▶ **EXERCISE OBJECTIVE**: From the first line to the last, reproduce the data exactly.

++++ STORED DATA

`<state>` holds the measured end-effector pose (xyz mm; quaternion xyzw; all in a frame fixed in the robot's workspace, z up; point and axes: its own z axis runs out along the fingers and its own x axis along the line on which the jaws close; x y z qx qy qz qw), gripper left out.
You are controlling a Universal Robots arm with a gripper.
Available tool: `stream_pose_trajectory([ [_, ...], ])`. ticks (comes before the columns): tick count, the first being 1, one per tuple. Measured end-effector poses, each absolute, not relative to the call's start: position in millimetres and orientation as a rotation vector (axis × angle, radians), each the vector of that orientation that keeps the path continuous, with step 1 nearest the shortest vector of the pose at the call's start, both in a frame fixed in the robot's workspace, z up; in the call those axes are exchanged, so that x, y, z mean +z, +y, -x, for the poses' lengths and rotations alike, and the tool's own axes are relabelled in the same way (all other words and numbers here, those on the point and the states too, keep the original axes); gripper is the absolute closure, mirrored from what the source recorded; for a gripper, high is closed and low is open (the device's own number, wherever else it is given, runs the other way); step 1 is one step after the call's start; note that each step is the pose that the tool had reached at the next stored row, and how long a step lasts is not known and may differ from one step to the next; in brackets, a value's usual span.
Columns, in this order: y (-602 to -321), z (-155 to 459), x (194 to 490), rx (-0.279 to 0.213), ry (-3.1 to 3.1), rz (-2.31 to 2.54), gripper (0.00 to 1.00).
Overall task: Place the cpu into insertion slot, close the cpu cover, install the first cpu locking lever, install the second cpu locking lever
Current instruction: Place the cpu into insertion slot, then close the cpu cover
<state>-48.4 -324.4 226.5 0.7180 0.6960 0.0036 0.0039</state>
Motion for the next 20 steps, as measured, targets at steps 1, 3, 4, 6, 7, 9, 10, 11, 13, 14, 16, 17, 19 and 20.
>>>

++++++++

▶ **ANSWER TO THE EXERCISE**:
`<state>` holds the measured end-effector pose (xyz mm; quaternion xyzw; all in a frame fixed in the robot's workspace, z up; point and axes: its own z axis runs out along the fingers and its own x axis along the line on which the jaws close; x y z qx qy qz qw), gripper left out.
You are controlling a Universal Robots arm with a gripper.
Available tool: `stream_pose_trajectory([ [_, ...], ])`. ticks (comes before the columns): tick count, the first being 1, one per tuple. Measured end-effector poses, each absolute, not relative to the call's start: position in millimetres and orientation as a rotation vector (axis × angle, radians), each the vector of that orientation that keeps the path continuous, with step 1 nearest the shortest vector of the pose at the call's start, both in a frame fixed in the robot's workspace, z up; in the call those axes are exchanged, so that x, y, z mean +z, +y, -x, for the poses' lengths and rotations alike, and the tool's own axes are relabelled in the same way (all other words and numbers here, those on the point and the states too, keep the original axes); gripper is the absolute closure, mirrored from what the source recorded; for a gripper, high is closed and low is open (the device's own number, wherever else it is given, runs the other way); step 1 is one step after the call's start; note that each step is the pose that the tool had reached at the next stored row, and how long a step lasts is not known and may differ from one step to the next; in brackets, a value's usual span.
Columns, in this order: y (-602 to -321), z (-155 to 459), x (194 to 490), rx (-0.279 to 0.213), ry (-3.1 to 3.1), rz (-2.31 to 2.54), gripper (0.00 to 1.00).
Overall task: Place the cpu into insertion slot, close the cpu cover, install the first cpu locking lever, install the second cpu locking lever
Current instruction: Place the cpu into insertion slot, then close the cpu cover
<state>-48.4 -324.4 226.5 0.7180 0.6960 0.0036 0.0039</state>
Motion for the next 20 steps, as measured, targets at steps 1, 3, 4, 6, 7, 9, 10, 11, 13, 14, 16, 17, 19 and 20.
>>>

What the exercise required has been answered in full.